» ABOUT THIS EXERCISE: I need the lines below from the one with "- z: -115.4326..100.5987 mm" down to the one with "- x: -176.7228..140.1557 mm" reproduced exactly, both ends included, and nothing else.

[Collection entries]
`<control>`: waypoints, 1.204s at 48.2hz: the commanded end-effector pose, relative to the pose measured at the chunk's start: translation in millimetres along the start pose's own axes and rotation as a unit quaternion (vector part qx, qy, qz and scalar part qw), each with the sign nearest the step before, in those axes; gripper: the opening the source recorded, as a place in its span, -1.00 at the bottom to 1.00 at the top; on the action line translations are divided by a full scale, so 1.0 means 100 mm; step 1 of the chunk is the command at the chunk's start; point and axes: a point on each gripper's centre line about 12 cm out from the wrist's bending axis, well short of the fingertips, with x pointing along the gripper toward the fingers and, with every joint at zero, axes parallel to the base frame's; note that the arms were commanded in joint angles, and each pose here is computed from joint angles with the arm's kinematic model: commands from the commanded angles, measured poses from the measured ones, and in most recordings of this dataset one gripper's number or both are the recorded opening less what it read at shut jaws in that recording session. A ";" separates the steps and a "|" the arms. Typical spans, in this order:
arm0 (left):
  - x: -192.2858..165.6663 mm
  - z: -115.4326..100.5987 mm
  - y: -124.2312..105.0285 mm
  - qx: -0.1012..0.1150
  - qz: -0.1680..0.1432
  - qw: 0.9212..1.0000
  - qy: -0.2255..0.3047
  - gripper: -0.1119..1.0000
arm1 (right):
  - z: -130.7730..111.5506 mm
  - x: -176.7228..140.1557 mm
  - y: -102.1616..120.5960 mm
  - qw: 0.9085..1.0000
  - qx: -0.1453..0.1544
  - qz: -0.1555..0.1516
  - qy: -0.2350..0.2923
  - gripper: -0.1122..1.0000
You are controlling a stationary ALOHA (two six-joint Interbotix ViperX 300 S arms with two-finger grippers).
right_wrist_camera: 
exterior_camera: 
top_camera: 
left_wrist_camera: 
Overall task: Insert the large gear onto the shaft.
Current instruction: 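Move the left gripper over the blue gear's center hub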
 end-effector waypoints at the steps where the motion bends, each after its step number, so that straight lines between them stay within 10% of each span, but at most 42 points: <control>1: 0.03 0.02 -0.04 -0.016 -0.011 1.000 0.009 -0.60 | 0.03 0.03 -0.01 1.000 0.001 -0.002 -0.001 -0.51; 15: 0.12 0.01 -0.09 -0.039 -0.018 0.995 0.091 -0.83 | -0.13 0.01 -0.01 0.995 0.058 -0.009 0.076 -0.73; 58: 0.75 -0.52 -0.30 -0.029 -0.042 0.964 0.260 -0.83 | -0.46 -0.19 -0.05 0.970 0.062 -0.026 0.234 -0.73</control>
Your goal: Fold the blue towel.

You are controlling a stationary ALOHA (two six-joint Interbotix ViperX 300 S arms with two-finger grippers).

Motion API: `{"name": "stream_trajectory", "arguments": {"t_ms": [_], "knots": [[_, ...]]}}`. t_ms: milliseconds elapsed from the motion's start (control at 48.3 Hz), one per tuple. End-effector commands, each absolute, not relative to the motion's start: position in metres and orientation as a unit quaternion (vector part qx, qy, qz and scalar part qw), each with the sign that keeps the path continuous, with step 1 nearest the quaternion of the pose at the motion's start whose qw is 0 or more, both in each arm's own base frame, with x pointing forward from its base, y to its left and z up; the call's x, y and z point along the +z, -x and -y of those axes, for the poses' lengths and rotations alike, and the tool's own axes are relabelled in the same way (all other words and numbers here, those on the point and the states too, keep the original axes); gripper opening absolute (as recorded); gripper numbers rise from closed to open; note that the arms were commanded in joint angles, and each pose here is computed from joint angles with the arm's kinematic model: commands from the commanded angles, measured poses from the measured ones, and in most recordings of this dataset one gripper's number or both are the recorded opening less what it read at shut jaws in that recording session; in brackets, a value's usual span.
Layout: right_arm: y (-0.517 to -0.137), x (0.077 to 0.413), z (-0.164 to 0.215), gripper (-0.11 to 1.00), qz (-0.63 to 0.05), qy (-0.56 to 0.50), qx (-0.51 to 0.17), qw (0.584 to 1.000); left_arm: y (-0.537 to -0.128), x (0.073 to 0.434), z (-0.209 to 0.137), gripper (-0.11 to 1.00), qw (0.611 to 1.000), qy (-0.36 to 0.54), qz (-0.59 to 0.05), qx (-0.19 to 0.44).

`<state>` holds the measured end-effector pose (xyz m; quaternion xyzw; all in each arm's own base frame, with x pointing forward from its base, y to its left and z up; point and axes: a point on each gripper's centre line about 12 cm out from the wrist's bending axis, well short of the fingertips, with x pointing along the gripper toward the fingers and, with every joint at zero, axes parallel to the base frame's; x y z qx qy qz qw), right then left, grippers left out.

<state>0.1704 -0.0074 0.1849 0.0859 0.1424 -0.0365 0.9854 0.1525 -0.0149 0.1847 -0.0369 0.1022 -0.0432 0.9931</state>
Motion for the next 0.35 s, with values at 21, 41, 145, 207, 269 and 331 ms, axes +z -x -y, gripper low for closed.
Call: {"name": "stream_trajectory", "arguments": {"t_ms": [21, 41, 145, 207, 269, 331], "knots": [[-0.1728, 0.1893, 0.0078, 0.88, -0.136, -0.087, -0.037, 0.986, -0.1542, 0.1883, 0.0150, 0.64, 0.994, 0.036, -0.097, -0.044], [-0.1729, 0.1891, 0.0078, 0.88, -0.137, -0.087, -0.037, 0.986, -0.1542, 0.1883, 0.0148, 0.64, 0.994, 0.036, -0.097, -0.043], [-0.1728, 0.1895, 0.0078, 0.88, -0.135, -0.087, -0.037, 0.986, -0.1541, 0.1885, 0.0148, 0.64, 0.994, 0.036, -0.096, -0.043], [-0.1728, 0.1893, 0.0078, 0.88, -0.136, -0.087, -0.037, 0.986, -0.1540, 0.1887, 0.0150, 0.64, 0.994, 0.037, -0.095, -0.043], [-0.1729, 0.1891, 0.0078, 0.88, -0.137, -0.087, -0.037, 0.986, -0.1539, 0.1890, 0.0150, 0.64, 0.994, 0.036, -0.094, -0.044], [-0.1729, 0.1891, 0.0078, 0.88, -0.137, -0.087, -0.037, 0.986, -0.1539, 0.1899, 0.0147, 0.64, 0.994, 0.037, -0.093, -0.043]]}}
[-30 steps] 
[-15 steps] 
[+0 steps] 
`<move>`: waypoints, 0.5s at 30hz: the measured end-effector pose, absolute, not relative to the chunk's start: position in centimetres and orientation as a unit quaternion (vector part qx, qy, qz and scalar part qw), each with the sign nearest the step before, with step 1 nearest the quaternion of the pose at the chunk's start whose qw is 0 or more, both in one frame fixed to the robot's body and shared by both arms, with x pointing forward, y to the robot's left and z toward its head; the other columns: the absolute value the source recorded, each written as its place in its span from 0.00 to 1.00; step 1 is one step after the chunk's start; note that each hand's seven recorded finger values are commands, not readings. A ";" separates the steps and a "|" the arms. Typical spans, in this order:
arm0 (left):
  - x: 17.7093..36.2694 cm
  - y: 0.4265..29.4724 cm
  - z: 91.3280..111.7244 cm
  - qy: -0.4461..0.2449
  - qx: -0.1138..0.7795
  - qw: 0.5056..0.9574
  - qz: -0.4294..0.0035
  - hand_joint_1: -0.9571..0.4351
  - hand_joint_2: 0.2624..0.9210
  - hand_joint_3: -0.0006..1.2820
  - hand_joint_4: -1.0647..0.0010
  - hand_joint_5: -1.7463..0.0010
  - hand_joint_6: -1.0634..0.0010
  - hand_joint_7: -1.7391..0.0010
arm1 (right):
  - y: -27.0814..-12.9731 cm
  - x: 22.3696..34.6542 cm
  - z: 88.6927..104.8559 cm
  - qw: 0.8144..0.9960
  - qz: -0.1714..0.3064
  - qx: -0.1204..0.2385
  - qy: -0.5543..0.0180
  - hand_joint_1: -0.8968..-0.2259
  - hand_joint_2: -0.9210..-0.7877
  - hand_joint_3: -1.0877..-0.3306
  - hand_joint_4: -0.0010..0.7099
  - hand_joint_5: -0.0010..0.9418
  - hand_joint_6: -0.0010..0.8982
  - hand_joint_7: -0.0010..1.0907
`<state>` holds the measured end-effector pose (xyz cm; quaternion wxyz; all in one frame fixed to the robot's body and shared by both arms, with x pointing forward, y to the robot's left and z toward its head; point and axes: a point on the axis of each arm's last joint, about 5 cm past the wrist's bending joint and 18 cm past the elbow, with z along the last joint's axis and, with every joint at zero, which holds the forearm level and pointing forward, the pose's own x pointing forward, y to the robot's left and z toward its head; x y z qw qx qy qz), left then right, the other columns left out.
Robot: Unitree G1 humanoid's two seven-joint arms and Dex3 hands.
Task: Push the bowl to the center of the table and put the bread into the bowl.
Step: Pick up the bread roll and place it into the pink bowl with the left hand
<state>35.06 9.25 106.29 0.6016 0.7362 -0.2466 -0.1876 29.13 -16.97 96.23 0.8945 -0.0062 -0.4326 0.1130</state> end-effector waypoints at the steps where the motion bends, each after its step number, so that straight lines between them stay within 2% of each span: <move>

» TASK ANSWER:
  - z: -115.4326..100.5987 mm
  - y: -124.2312..105.0285 mm
  - qx: -0.1012..0.1150
  - qz: -0.1680..0.1432
  - qw: 0.9212..1.0000
  - qy: -0.2255..0.3047
  - gripper: -0.1119..1.0000
arm1 (right):
  - z: -130.7730..111.5506 mm
  - x: -176.7228..140.1557 mm

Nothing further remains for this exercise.